• **RECORDS FOR THE EXERCISE**

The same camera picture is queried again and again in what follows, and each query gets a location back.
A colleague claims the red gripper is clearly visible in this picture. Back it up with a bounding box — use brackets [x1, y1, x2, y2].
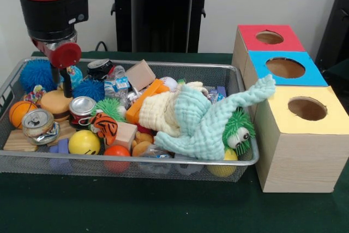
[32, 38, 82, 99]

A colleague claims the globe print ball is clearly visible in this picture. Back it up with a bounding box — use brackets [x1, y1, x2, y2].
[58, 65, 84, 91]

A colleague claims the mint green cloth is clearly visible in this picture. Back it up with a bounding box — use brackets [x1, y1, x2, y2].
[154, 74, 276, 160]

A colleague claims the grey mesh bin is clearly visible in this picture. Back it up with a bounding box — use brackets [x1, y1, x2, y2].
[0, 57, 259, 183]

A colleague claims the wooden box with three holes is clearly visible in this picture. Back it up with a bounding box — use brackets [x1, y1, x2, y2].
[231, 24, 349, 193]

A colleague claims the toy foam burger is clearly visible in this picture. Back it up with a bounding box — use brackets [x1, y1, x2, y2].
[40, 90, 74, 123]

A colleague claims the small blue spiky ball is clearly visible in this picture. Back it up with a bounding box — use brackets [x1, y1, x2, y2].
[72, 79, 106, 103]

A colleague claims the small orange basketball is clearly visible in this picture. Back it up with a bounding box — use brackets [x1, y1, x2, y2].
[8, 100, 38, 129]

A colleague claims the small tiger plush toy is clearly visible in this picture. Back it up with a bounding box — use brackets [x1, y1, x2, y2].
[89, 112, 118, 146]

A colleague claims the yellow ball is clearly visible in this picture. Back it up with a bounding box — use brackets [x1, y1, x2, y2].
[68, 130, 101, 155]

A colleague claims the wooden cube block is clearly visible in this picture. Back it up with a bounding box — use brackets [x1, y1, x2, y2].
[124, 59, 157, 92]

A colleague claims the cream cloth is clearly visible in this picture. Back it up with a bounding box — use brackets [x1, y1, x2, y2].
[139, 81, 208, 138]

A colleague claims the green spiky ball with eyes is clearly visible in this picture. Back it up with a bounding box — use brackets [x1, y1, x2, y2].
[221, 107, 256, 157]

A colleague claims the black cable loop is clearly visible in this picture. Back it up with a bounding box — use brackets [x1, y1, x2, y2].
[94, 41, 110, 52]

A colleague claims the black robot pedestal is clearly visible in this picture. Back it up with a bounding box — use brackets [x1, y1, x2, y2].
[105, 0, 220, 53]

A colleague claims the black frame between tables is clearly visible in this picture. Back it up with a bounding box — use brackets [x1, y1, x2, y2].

• **GOAL OF THE EXERCISE**
Could you set down every record above word for word, leaving out the pictures?

• **ANSWER**
The same camera picture is queried again and again in what follows, and each query gets a location back.
A colleague claims the red gripper is clearly visible in this picture. Back it up with a bounding box — use brackets [x1, y1, x2, y2].
[32, 38, 82, 99]

A colleague claims the globe print ball is clearly visible in this picture. Back it up with a bounding box — use brackets [x1, y1, x2, y2].
[58, 65, 84, 91]

A colleague claims the mint green cloth is clearly visible in this picture. Back it up with a bounding box — use brackets [x1, y1, x2, y2].
[154, 74, 276, 160]

A colleague claims the grey mesh bin is clearly visible in this picture. Back it up with a bounding box — use brackets [x1, y1, x2, y2].
[0, 57, 259, 183]

A colleague claims the wooden box with three holes is clearly visible in this picture. Back it up with a bounding box — use brackets [x1, y1, x2, y2].
[231, 24, 349, 193]

A colleague claims the toy foam burger is clearly visible in this picture. Back it up with a bounding box — use brackets [x1, y1, x2, y2].
[40, 90, 74, 123]

A colleague claims the small blue spiky ball is clearly visible in this picture. Back it up with a bounding box — use brackets [x1, y1, x2, y2].
[72, 79, 106, 103]

A colleague claims the small orange basketball is clearly visible in this picture. Back it up with a bounding box — use brackets [x1, y1, x2, y2].
[8, 100, 38, 129]

A colleague claims the small tiger plush toy is clearly visible in this picture. Back it up with a bounding box — use brackets [x1, y1, x2, y2].
[89, 112, 118, 146]

A colleague claims the yellow ball is clearly visible in this picture. Back it up with a bounding box — use brackets [x1, y1, x2, y2].
[68, 130, 101, 155]

A colleague claims the wooden cube block is clearly visible in this picture. Back it up with a bounding box — use brackets [x1, y1, x2, y2].
[124, 59, 157, 92]

A colleague claims the cream cloth is clearly visible in this picture. Back it up with a bounding box — use brackets [x1, y1, x2, y2].
[139, 81, 208, 138]

A colleague claims the green spiky ball with eyes is clearly visible in this picture. Back it up with a bounding box — use brackets [x1, y1, x2, y2].
[221, 107, 256, 157]

A colleague claims the black cable loop is clearly visible in this picture. Back it up with a bounding box — use brackets [x1, y1, x2, y2].
[94, 41, 110, 52]

A colleague claims the black robot pedestal is clearly visible in this picture. Back it up with a bounding box — use brackets [x1, y1, x2, y2].
[105, 0, 220, 53]

A colleague claims the black frame between tables is clearly visible in this picture. Back it up with a bounding box — use brackets [x1, y1, x2, y2].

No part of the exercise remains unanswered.